Novel SLC16A2 mutations impair thyroid hormone transport and drive neurodevelopmental deficits in Chinese patients with allan-herndon-dudley syndrome

When a Hormone Highway to the Brain Breaks

Thyroid hormones are best known for controlling weight and energy, but they are also critical architects of the developing brain. This study examines why some children with a rare condition called Allan–Herndon–Dudley syndrome grow up with profound movement and learning difficulties. By uncovering how specific genetic changes block thyroid hormone from reaching the brain, the researchers shed light on the hidden chemistry of early brain wiring and point to new ways future treatments might be designed.

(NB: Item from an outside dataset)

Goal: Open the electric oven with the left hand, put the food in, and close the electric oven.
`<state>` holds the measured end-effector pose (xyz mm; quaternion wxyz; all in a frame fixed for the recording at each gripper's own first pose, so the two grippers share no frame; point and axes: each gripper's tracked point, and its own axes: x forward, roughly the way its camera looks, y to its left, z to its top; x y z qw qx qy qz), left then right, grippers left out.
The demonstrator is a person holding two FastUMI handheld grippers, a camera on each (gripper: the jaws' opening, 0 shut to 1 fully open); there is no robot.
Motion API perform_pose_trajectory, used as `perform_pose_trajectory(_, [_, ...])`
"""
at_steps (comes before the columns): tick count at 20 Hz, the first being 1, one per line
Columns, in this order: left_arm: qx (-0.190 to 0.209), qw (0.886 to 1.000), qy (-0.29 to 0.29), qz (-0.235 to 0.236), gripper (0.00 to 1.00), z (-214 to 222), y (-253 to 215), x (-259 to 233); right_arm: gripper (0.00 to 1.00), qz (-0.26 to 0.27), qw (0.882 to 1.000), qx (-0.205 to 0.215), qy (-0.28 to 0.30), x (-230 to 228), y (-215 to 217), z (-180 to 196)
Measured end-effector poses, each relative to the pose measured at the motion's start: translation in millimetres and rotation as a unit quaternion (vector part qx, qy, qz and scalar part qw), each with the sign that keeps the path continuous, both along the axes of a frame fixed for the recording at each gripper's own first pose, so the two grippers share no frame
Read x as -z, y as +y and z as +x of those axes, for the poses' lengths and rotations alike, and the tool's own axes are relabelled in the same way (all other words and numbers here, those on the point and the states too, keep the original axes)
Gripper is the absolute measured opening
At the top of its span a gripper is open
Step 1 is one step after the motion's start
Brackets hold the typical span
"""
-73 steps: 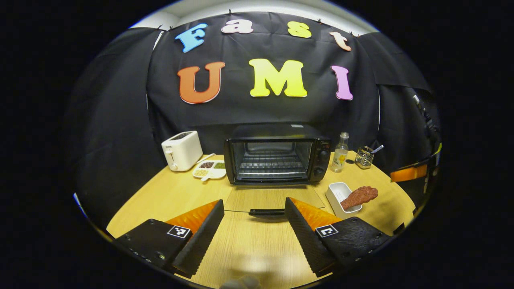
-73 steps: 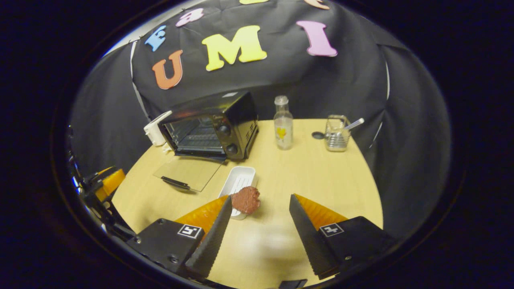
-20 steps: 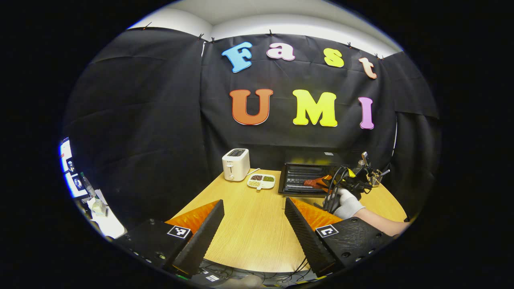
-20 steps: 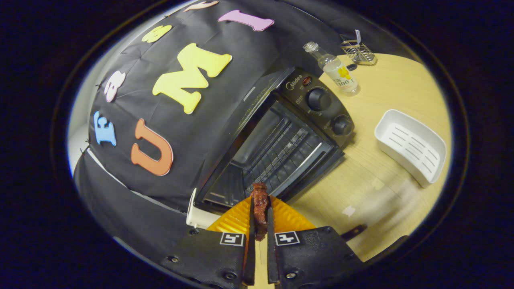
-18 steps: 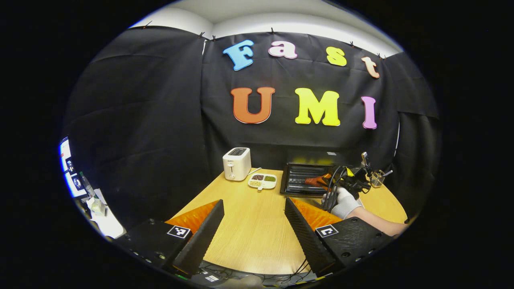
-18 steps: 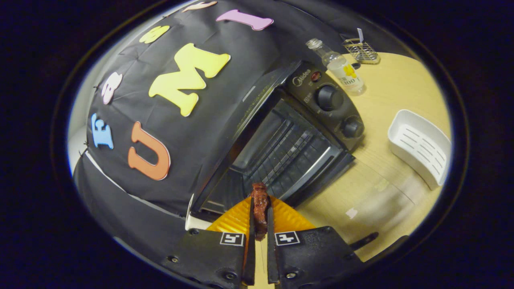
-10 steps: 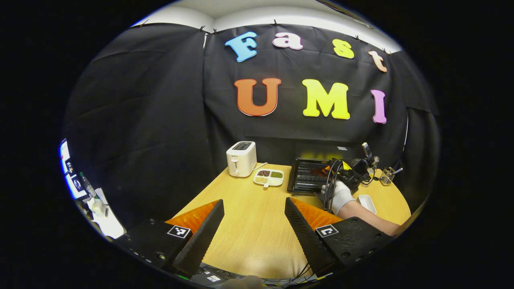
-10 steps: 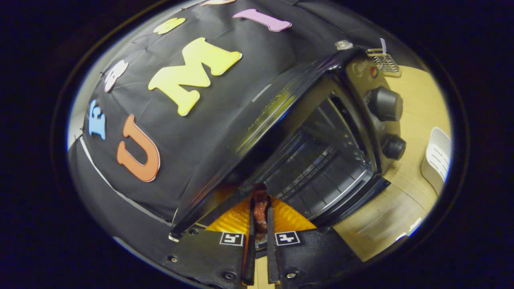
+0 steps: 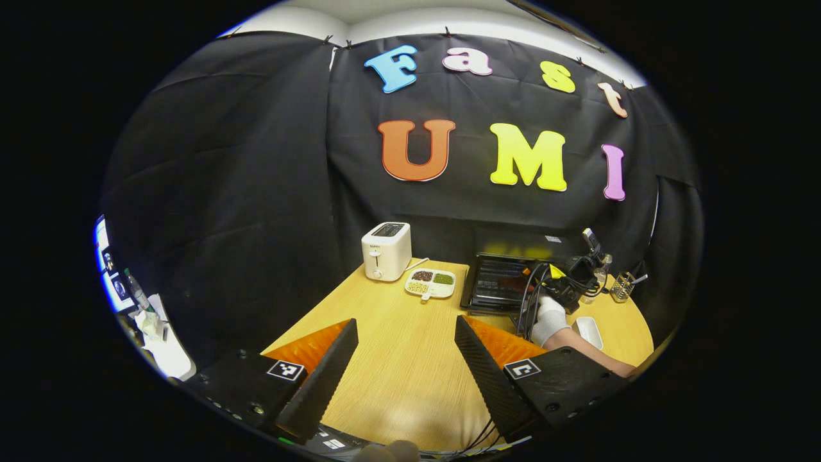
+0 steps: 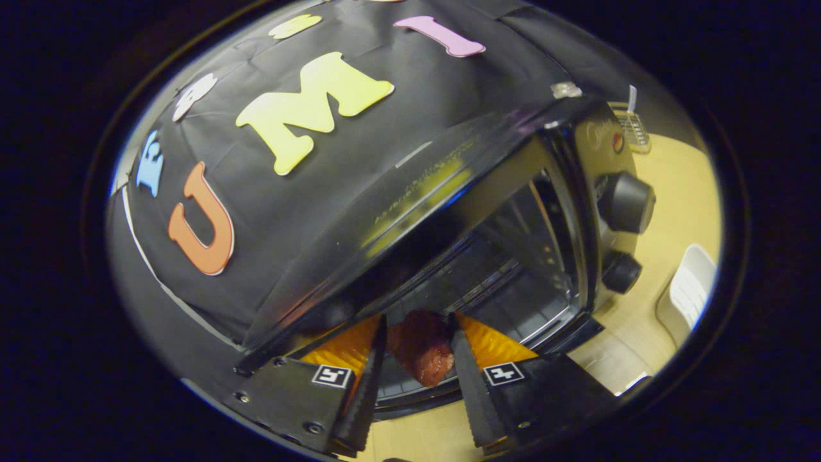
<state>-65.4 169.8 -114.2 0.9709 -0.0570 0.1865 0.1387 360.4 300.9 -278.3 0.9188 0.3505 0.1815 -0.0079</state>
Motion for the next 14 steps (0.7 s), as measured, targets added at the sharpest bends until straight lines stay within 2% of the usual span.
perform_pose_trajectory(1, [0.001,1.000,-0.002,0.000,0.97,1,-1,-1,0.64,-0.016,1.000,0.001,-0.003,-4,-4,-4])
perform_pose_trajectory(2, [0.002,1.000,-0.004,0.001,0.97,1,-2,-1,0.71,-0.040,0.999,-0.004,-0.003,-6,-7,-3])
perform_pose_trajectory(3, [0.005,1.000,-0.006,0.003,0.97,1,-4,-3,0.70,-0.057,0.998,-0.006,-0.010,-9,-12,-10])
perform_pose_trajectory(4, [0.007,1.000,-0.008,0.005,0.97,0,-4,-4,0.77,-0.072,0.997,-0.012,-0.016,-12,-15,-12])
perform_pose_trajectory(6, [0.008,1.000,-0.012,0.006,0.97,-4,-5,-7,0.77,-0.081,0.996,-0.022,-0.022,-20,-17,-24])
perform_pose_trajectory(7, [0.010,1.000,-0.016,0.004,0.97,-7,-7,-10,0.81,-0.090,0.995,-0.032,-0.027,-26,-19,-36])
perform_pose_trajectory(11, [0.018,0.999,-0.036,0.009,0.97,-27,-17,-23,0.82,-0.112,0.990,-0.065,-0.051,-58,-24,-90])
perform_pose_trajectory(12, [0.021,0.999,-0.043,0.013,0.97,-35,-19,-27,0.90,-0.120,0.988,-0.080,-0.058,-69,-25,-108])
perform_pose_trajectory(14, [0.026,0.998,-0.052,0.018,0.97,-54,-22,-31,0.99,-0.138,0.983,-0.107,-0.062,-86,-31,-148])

A Rare Childhood Disorder in Focus

Allan–Herndon–Dudley syndrome is an inherited condition that mainly affects boys and leads to severe intellectual disability, inability to sit or walk independently, and delayed brain wiring seen on MRI scans. Although blood tests show an unusual thyroid hormone pattern, the gland itself is not the main problem. Instead, earlier work suggested that a transporter protein, called MCT8, which normally ferries the active hormone into brain cells, is missing or faulty. This study reports three boys from unrelated Chinese families who all showed classic symptoms of the syndrome and explores exactly how their mutations interfere with hormone entry into the brain.

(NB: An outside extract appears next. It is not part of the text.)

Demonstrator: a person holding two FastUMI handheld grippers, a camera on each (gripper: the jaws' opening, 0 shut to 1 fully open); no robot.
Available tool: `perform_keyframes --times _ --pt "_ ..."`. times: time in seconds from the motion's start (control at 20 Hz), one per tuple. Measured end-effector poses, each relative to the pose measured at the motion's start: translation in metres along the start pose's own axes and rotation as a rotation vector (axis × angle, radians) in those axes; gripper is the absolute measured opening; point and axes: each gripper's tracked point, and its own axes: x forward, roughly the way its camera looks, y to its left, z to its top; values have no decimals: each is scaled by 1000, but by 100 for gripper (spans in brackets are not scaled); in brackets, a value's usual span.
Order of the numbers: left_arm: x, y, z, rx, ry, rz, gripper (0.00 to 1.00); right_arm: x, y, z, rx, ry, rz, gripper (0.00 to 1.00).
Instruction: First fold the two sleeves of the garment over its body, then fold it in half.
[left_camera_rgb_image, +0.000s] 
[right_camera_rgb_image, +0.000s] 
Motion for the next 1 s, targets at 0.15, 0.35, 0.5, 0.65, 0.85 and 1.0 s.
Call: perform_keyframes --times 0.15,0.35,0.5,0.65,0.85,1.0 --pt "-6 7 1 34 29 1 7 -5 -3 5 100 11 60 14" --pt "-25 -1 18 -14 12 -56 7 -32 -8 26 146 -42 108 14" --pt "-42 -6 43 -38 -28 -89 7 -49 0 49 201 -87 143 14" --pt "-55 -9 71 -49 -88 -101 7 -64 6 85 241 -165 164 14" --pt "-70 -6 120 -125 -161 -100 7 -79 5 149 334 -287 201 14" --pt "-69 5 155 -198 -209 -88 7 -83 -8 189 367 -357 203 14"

Genes That Block the Hormone Gate

Using exome sequencing, the team searched the children’s DNA and identified damaging changes in a single gene, SLC16A2, which encodes the MCT8 transporter. Two boys carried newly discovered “truncating” mutations that cut the protein short, and the third had a mutation at a key splice site where gene segments are normally joined. Computer models of protein structure suggested that one of these changes chops off part of a critical helical segment that helps create the hormone-binding pocket, preventing the transporter from working. All three variants were absent from large population databases and lay in parts of the gene that are strongly conserved across many species, strengthening the case that they are truly harmful.

Signals in Blood Cells Reveal a Starving Brain

To see how these mutations play out in living cells, the researchers measured gene activity in blood cells from the children, their parents, and healthy controls. The SLC16A2 gene itself was expressed at much lower levels in the affected boys, consistent with the defective protein being degraded. At the same time, other genes that respond to local thyroid hormone levels showed a telltale pattern: DIO2 and HR, which often ramp up when cells sense too little hormone, were increased, while Nrgn and KIF9, which help guide nerve growth, synapse formation, and myelination, were sharply reduced. Together, these shifts paint a picture of tissues trying to compensate for poor hormone entry, yet failing to support normal brain development.

From Molecules to Miswired Circuits

Putting these clues together, the authors propose a detailed chain of events. Because MCT8 is missing or truncated, far less thyroid hormone crosses into brain cells during crucial periods of growth. Starved of this signal, the cell’s control center cannot properly switch on genes that shape the skeleton of nerve fibers and the strength of synapses. Supporting cells that wrap nerves in insulating myelin, and those that recycle chemical messengers, also function poorly. Over time, these microscopic defects accumulate into the visible features seen in patients: delayed myelination on MRI, stiff or weak muscles, movement disorders, and severe cognitive impairment.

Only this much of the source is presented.